In yet another knock on edge providers getting pounded in Washington, the Securities & Exchange Commission said Yahoo! (now Altaba Inc., owned by Verizon) has agreed to pay $35 million to settle charges it misled investors about a 2014 data breach affecting hundreds of millions of users' accounts.
The SEC said that while the breach -- by Russian hackers -- was reported to senior management and legal, Yahoo! failed to properly investigate the breach or consider whether it was the sort of material fact that had to be disclosed to investors, who did not learn about the breach until 2016, when Yahoo! was closing on its sale to Verizon.

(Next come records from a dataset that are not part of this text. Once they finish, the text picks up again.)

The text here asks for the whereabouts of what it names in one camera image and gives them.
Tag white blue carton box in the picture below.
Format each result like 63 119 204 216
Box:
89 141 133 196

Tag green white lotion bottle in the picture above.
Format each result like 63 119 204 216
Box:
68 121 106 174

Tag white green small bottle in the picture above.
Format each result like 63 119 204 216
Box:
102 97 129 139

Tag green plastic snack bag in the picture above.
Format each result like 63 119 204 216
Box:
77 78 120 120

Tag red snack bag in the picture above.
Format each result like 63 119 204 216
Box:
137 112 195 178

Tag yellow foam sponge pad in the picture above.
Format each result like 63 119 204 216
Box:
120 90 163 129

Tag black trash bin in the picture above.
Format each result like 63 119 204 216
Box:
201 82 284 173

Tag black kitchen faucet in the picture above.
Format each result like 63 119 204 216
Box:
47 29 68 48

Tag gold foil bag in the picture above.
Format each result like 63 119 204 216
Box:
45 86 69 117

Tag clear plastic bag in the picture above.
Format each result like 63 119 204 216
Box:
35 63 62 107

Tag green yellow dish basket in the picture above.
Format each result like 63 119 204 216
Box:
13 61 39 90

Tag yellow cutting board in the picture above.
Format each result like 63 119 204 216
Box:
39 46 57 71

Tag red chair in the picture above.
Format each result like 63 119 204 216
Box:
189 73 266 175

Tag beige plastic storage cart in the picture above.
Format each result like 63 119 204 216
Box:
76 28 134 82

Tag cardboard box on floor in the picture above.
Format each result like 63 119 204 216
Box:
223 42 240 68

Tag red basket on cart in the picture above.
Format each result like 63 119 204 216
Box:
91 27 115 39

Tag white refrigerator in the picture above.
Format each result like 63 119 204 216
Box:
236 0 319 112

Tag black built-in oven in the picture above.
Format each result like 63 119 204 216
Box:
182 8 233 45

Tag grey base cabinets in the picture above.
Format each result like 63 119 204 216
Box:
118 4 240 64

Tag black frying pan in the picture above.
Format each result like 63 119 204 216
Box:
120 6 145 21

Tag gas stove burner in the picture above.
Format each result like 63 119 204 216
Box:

The SEC signaled that while it gave companies leeway about decisions on when to notify, Yahoo! was beyond the bounds.
"We do not second-guess good-faith exercises of judgment about cyber-incident disclosure, said SEC Enforcement Division co-director Steven Peikin. "But we have also cautioned that a company’s response to such an event could be so lacking that an enforcement action would be warranted. This is clearly such a case."
In addition to failing to notify investors, the SEC said, "Yahoo! failed to maintain disclosure controls and procedures designed to ensure that reports from Yahoo’s information security team concerning cyber breaches, or the risk of such breaches, were properly and timely assessed for potential disclosure."
The SEC in February provided guidance to help companies like Yahoo! make such assessments.
Yahoo! did not admit or deny the SEC's findings. The SEC also said its investigation of the company continues.
In a tweet following the settlement, Sen. Mark Warner (D-Va.), ranking member of the Senate Banking Subcommittee on Securities, Insurance and Investment and co-founder of the Cybersecurity Caucus, suggested it was about time the SEC acted. He had called for the SEC investigation back in 2016.